SpEx: A Spectral Approach to Explainable Clustering¶

Conference: NeurIPS 2025 arXiv: 2511.00885 Code: GitHub Area: Explainable Clustering, Spectral Methods, Graph Partitioning Keywords: Explainable clustering, spectral graph partitioning, coordinate cuts, decision trees, Cheeger inequality

TL;DR¶

This paper proposes SpEx, a general spectral graph partitioning-based framework for explainable clustering that can "round" any reference clustering (without requiring centroids) into an explainable clustering via coordinate-cut decision trees, or perform reference-free clustering directly on a kNN graph.

Background & Motivation¶

Explainable clustering (Moshkovitz 2020): clustering described by binary decision trees where each internal node corresponds to a single-coordinate threshold cut.
Limitations of prior work:
- IMM/EMN: require the reference clustering to have centroids (k-means); cannot handle kernel k-means or spectral clustering.
- Kernel IMM: supports only specific kernel functions, with high complexity and poor scalability.
- CART: not designed for clustering; maximizes Gini impurity reduction, potentially selecting cuts incompatible with the clustering structure.
No truly general explainable clustering method exists to date — one that is unconstrained by reference clustering type and robust on real-world data.

Method¶

Overall Architecture¶

Leverages a generalization of the Cheeger inequality to relate coordinate cuts to the conductance of graph cuts.

Key Designs¶

Core Theorem (Theorem 2.2)¶

For a point set $X \subset \mathbb{R}^d$ and graph $G(X, E, w)$, there exists a coordinate cut $S_{j,\tau}$ such that: $$\Psi_G(S_{j,\tau}(X)) \leq \sqrt{\frac{\mathbb{E}_{adj}\|x-y\|_2^2}{\mathbb{E}_{all}\|x-y\|_2^2}}$$ - Numerator: expected squared distance between adjacent pairs in the graph. - Denominator: expected squared distance between all pairs. - When the graph captures meaningful geometric structure (neighbors are closer than random pairs), the conductance upper bound is tighter.

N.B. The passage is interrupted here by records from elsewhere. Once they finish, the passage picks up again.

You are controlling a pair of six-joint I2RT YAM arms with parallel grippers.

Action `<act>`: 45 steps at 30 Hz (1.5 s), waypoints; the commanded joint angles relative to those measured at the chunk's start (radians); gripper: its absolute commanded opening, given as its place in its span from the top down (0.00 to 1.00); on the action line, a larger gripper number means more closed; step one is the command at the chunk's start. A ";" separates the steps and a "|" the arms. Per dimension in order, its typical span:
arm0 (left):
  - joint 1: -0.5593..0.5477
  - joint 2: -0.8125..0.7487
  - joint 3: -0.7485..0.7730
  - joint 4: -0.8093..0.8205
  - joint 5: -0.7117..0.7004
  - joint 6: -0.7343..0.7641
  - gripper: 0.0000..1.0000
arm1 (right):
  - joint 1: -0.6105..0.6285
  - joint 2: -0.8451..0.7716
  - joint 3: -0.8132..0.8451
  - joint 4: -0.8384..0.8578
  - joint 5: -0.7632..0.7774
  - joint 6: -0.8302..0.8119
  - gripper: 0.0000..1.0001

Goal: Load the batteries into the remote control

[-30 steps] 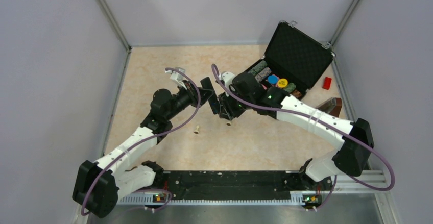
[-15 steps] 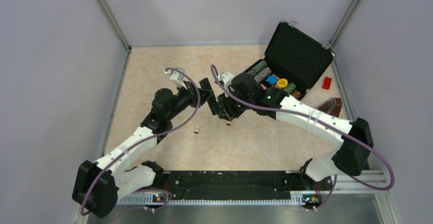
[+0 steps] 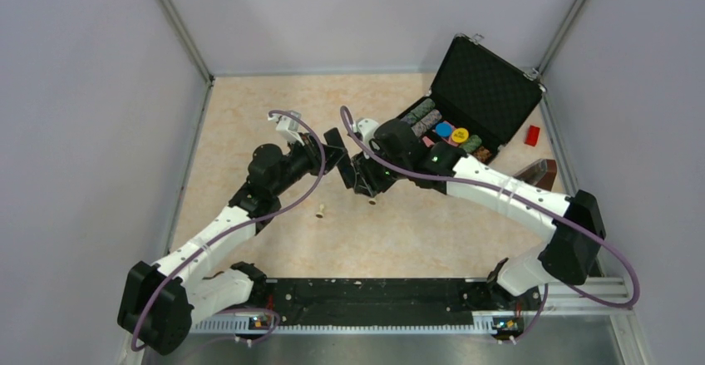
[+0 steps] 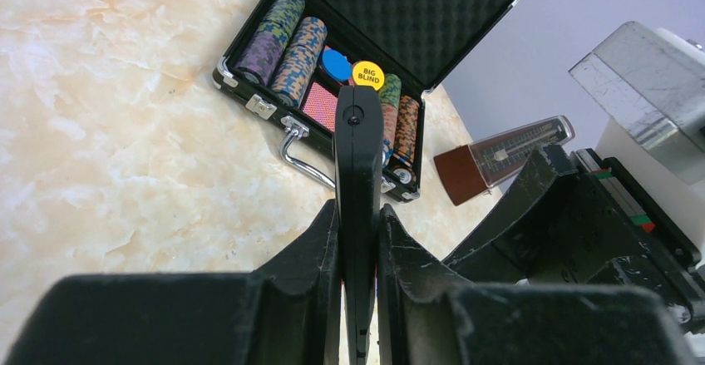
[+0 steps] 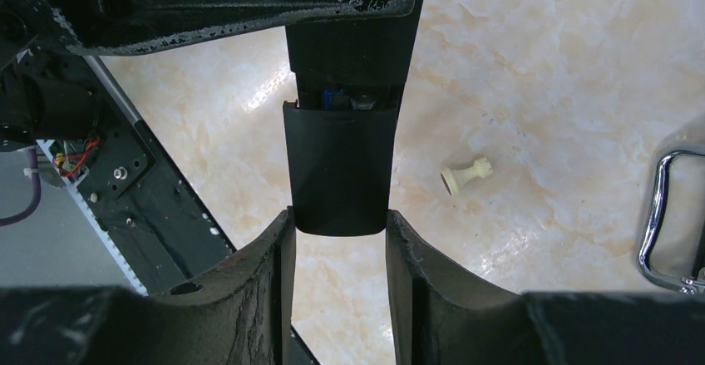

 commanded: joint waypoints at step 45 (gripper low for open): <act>-0.005 -0.041 0.012 0.044 0.057 -0.005 1.00 | 0.011 0.069 0.063 0.072 0.034 0.065 0.67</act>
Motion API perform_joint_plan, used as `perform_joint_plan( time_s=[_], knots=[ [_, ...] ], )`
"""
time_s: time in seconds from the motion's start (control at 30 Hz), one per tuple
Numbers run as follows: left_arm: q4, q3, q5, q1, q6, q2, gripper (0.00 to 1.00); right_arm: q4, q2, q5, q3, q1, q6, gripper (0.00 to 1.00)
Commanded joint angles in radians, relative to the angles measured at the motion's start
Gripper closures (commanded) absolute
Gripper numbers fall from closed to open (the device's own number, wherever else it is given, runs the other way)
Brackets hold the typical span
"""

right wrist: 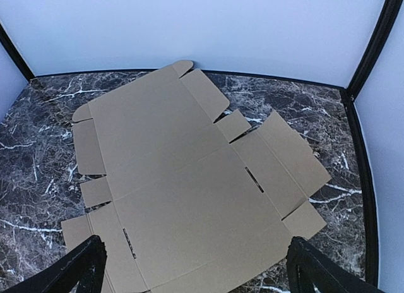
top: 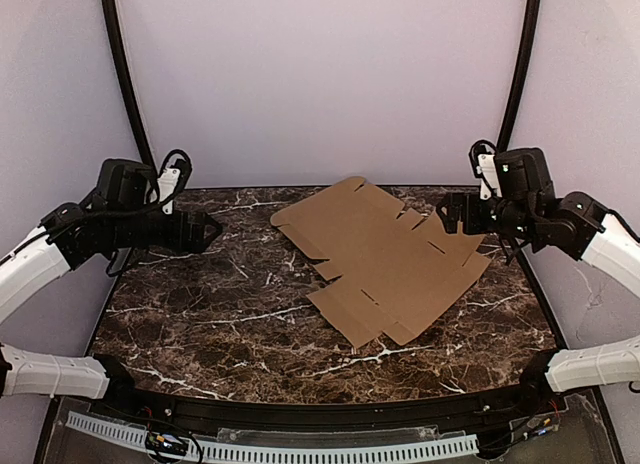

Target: Fold the paper box

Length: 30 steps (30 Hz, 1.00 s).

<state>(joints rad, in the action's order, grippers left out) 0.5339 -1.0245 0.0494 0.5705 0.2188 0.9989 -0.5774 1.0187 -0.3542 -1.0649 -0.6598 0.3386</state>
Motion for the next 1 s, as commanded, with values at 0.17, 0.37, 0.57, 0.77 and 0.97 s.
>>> perform_joint_plan(
  time_s=[0.17,0.37,0.57,0.77,0.97],
  knots=[
    [0.04,0.055,0.05,0.005,-0.041,-0.068,0.0,-0.122,0.002,-0.01,0.019,-0.009,0.109,0.02],
    [0.04,0.101,0.089,0.005,-0.049,-0.142,0.0,-0.167,0.101,0.082,0.009,0.015,0.135,0.01],
    [0.054,0.122,0.108,0.005,-0.057,-0.195,0.0,-0.162,0.121,0.241,0.09,0.113,0.243,0.01],
    [0.038,0.169,0.126,0.005,-0.065,-0.229,0.0,-0.102,0.078,0.373,0.25,0.19,0.39,0.01],
    [0.044,0.177,0.119,0.005,-0.047,-0.226,0.0,0.029,-0.001,0.463,0.411,0.236,0.541,0.01]
  ],
)
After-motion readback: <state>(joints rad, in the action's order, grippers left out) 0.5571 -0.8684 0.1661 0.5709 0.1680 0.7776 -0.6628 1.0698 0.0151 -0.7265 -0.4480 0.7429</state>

SpEx-Clique (Reference Clustering Mode)¶

Given any reference clustering, constructs a clique graph: edges connect points within the same cluster.
Iteratively selects coordinate cuts with minimum conductance to build a decision tree.
Requires neither centroids nor specific kernel functions.

SpEx-kNN (Reference-Free Mode)¶

Constructs a kNN graph ($k=20$) directly on the dataset.
Produces explainable clustering without any reference clustering.

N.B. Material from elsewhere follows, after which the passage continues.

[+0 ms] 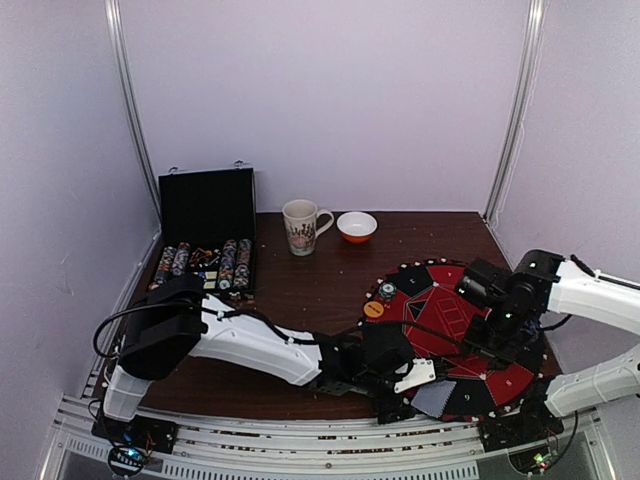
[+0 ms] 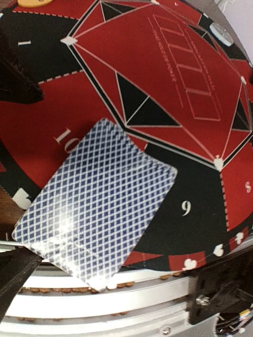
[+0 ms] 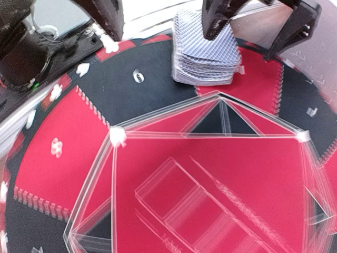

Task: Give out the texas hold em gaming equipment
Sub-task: Adjust the poker card on the poker table mat, then pick up the poker card from the poker table mat.

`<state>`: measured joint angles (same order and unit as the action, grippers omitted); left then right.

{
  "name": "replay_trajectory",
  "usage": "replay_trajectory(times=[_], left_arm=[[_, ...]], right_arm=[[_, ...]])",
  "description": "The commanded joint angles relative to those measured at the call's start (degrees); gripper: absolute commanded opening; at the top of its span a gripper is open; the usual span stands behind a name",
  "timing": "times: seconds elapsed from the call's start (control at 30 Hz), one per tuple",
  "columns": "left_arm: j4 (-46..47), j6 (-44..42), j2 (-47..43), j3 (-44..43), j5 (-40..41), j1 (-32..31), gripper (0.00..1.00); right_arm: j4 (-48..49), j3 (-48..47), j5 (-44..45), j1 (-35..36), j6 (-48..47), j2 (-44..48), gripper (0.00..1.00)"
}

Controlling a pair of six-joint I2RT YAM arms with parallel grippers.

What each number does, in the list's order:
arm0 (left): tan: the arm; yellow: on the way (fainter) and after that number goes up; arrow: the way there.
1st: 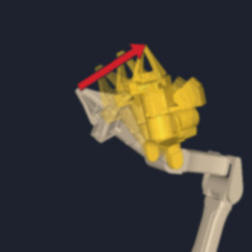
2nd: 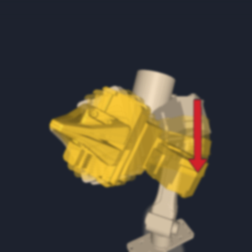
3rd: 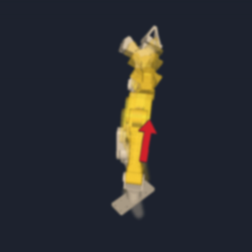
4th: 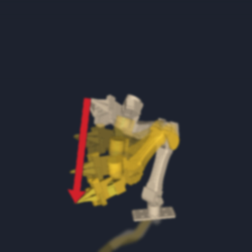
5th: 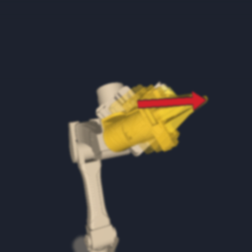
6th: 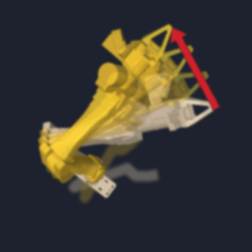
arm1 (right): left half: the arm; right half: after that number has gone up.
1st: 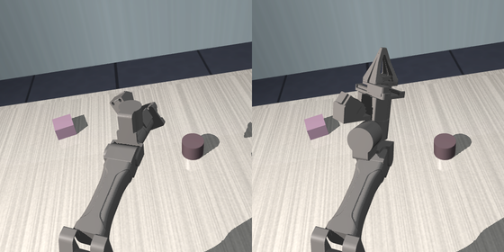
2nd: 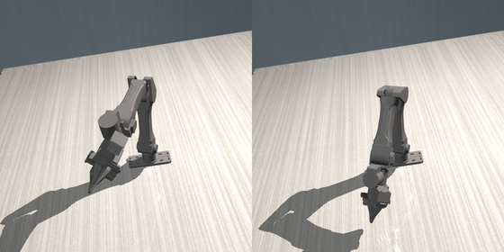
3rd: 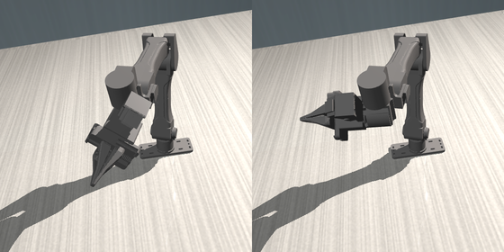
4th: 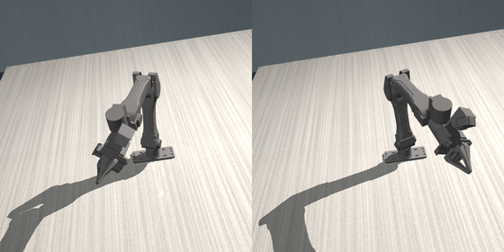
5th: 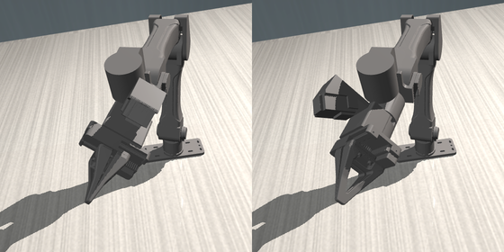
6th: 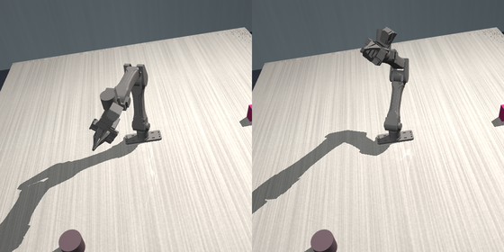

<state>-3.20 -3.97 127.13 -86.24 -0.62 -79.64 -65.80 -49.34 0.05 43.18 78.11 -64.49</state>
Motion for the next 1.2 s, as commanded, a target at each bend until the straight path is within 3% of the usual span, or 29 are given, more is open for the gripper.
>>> replay_trajectory(times=[0.0,0.07,0.1,0.2,0.3,0.5,0.63,1.17], left_arm=[[-1.8,7.2,-6.0,-1.2,2.7,-1.3,0.98],[-2.2,10.7,-6.7,-2.3,2.6,-1.5,0.98],[-2.2,13.3,-6.9,-3.0,3.0,-1.6,0.98],[-2.3,23.3,-5.5,-6.4,6.1,-2.1,0.98],[-4.8,27.3,-2.4,-11.4,10.2,-4.2,0.98],[-12.3,38.1,4.4,-20.0,17.2,-5.8,0.98],[-15.4,40.2,6.5,-23.1,22.9,-6.4,0.98],[-18.5,45.7,10.6,-26.8,24.7,-7.6,0.98]], right_arm=[[-5.0,-5.6,14.8,-2.4,-7.1,1.2,0.76],[-2.7,-7.4,15.6,-3.6,-11.7,1.5,0.97],[-1.0,-8.2,15.6,-4.5,-14.2,1.7,1.0],[1.7,-11.1,17.1,-6.8,-20.2,2.5,1.0],[3.1,-12.9,21.0,-8.7,-24.0,4.6,1.0],[8.4,-11.0,20.9,-11.0,-31.2,8.2,1.0],[10.2,-7.6,19.8,-11.3,-33.7,9.7,1.0],[12.1,-2.8,19.2,-11.6,-38.5,13.8,1.0]])
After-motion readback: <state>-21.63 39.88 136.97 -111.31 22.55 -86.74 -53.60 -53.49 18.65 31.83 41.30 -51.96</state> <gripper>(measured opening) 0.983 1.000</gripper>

Iterative Tree Construction (Algorithm 1)¶

A priority queue maintains all leaf nodes.
At each step, the leaf node with the greatest conductance reduction after cutting is selected for splitting.
Objective: minimize the multi-way normalized cut objective $\bar{\Psi}_G(T) = \sum_{v \in \mathcal{L}(T)}\psi_G(X_v)$.
The number of leaf nodes is freely chosen and need not match the number of reference clusters.

Unified Theoretical Framework: Non-Uniform Sparse Cut¶

Via Trevisan's non-uniform sparse cut framework, prior methods are unified as follows: - IMM → $G$ = star graph, $H$ = diameter centroid-pair single-edge graph. - EMN → $G$ = star graph, $H$ = complete graph over centroids. - CART → $H$ = independent set graph, $G$ = $H$-degree-weighted complete graph.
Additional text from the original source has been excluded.